I believe that Frozenfish is referring to the love notes between ranger06 and Splicer! :lol: 

FF, you beat me to that post I was getting a little annoyed at those two :coco: myself!


----------



## tangleknot

Burksee said:


> FF, you beat me to that post I was getting a little annoyed at those two :coco: myself!




I just didn't understand why the love notes were bothersome, lol. You guys just want more pics of hunting hottie and skip the fishing talk.  :fish2: :gaga: :lol:


----------



## Burksee

tangleknot said:


> I just didn't understand why the love notes were bothersome, lol. You guys just want more pics of hunting hottie and skip the fishing talk.  :fish2: :gaga: :lol:


And there's something wrong with that?  :woohoo1:


----------



## Rat Fink

Burksee said:


> And there's something wrong with that?  :woohoo1:



Yes there is something very very wrong with that. :lol:


----------



## Frozenfish

LOL, sure sounded like a lot of fishing talk to me.  

Burksee has it right on


----------



## SLIPBOBBER

I don't know why you guys are so into this...
hunting and fishing is the time i look forward to getting away from my wife.
just think if you had a girlfriend/wife and she wanted to go with you every time you went out. where is the me time in all that.

thats more trips to the bathroom when your fishing your favorite spot.
think you spend enough money when you go... just think about all the gift shops you will have to stop at. I can go on and on and on...

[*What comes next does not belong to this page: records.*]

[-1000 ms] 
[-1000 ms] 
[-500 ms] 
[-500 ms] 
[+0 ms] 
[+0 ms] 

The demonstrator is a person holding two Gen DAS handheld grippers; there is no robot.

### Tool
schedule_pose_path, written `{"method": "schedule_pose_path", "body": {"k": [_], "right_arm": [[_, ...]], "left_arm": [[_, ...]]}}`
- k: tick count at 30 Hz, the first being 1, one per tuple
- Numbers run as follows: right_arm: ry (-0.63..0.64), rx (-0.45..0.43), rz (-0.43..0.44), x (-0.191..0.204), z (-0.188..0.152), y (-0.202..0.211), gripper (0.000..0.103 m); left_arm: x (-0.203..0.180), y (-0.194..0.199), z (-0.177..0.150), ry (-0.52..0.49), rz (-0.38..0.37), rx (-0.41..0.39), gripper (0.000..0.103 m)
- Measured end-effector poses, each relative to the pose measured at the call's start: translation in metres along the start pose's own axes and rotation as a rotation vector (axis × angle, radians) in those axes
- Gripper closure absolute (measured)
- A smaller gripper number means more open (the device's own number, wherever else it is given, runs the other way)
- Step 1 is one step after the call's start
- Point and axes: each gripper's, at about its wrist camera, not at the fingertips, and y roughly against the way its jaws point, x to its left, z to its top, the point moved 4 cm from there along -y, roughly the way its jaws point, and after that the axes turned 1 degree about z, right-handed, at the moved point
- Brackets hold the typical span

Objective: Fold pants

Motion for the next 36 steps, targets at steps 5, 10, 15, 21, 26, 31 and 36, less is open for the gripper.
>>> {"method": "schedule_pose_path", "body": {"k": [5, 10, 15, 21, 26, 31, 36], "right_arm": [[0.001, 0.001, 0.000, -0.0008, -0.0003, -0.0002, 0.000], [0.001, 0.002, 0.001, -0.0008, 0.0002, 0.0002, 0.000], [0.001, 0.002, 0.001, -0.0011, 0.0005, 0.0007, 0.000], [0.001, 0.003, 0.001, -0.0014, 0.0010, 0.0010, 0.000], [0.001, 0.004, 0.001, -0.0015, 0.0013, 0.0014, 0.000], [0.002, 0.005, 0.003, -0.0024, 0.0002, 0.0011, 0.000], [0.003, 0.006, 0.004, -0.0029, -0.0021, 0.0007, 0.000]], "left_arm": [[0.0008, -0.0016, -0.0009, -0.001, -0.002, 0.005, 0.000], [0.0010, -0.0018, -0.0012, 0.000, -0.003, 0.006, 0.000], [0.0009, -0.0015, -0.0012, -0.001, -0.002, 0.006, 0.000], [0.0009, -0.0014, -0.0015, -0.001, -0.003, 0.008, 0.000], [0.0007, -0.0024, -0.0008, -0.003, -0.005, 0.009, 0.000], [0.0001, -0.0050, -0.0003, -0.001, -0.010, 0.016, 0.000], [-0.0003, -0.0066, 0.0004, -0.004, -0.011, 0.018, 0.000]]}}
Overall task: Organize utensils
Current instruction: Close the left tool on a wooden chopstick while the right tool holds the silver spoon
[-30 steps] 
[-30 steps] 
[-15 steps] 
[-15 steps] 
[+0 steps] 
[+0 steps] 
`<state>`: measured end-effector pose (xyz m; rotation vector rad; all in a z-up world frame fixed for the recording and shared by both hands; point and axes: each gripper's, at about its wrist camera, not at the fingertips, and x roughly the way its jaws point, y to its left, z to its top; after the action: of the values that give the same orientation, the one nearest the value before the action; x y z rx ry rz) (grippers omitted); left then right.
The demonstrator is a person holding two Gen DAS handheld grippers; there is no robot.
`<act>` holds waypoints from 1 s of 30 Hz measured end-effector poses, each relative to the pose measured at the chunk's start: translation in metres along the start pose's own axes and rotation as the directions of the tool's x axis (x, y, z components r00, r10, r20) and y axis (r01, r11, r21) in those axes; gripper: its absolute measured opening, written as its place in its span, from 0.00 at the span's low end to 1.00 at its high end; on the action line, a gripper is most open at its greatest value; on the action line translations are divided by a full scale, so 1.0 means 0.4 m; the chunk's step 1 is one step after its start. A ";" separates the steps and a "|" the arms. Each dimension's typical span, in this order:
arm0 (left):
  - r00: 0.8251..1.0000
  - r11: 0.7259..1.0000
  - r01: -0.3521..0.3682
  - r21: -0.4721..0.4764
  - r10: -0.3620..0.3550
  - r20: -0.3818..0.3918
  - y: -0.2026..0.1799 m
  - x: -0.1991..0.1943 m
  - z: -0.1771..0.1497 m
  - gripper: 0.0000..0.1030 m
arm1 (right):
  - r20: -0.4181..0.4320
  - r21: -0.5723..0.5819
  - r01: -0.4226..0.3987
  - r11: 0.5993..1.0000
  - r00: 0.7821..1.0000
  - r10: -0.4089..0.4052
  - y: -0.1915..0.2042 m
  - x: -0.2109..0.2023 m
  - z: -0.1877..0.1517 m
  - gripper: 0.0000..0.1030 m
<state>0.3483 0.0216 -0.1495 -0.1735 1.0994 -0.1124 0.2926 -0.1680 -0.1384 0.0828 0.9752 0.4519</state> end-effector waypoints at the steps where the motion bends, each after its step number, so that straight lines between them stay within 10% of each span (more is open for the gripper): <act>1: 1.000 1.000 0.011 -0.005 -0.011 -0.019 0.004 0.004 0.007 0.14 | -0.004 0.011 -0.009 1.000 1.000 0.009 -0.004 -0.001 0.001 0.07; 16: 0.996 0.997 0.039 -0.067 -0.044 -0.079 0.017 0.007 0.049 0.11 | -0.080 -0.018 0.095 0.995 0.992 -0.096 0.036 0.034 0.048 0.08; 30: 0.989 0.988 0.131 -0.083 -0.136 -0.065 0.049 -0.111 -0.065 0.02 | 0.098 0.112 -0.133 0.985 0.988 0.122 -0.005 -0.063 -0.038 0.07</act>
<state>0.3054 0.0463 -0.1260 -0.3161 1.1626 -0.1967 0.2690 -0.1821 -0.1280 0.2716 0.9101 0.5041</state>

there is just one thing that would be nice on those long fishing/hunting trips, but i won't mention that:lol:


----------



## FieldWalker

SLIPBOBBER said:


> I don't know why you guys are so into this...
> hunting and fishing is the time i look forward to getting away from my wife.
> just think if you had a girlfriend/wife and she wanted to go with you every time you went out. where is the me time in all that.
> 
> thats more trips to the bathroom when your fishing your favorite spot.
> think you spend enough money when you go... just think about all the gift shops you will have to stop at. I can go on and on and on...
> 
> there is just one thing that would be nice on those long fishing/hunting trips, but i won't mention that:lol:


Amen to that... I remember an ex whom suprised me with hunters safety certificate... the grouse could here her whining from a mile away... I think even the dog was happier when she stopped attending all functions!


----------



## ozzgood2001

LOL the thread lives on...even though she hasnt posted on it in 5 days lol


----------



## Rat Fink

We are just trying to keep it on Life Support till Stelmon can get back up north here to his computer and spin some game. I wanna see what kinda playa' he really is.


----------



## Duck-Hunter

are you wearing a shirt in that pic?


----------



## PITBULL

ozzgood2001 said:


> LOL the thread lives on...even though she hasnt posted on it in 5 days lol



Im afraid we might have scared her off,  

I knew I should'nt have posted that picture of me...
sorry.


----------



## NEMichsportsman

SLIPBOBBER said:


> I don't know why you guys are so into this...
> hunting and fishing is the time i look forward to getting away from my wife.
> just think if you had a girlfriend/wife and she wanted to go with you every time you went out. where is the me time in all that.
> 
> thats more trips to the bathroom when your fishing your favorite spot.
> think you spend enough money when you go... just think about all the gift shops you will have to stop at. I can go on and on and on...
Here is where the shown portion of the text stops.